PROBLEM STATEMENT: Quote exactly, and only, the lines of the material below from the line with "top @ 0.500" through the line with "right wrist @".

━━━━━━

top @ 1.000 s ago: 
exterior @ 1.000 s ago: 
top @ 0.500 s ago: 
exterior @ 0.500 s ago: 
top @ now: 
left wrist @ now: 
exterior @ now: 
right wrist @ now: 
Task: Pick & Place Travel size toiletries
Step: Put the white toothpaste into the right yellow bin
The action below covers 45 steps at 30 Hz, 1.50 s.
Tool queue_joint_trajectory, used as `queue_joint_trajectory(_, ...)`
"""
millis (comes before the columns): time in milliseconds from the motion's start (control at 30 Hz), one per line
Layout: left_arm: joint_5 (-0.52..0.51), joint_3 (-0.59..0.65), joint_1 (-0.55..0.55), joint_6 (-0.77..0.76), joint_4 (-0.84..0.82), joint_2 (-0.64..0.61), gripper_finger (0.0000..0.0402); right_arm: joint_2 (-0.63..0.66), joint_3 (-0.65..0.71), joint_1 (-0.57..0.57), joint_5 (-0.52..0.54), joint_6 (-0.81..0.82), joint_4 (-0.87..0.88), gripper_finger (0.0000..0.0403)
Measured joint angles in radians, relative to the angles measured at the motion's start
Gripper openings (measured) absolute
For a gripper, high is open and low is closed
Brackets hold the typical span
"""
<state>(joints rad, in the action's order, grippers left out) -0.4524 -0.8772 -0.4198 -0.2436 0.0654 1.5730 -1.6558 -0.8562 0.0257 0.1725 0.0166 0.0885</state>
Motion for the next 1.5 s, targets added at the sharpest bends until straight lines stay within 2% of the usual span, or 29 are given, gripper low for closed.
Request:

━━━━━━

THE ANSWER:
top @ 0.500 s ago: 
exterior @ 0.500 s ago: 
top @ now: 
left wrist @ now: 
exterior @ now: 
right wrist @ now: 

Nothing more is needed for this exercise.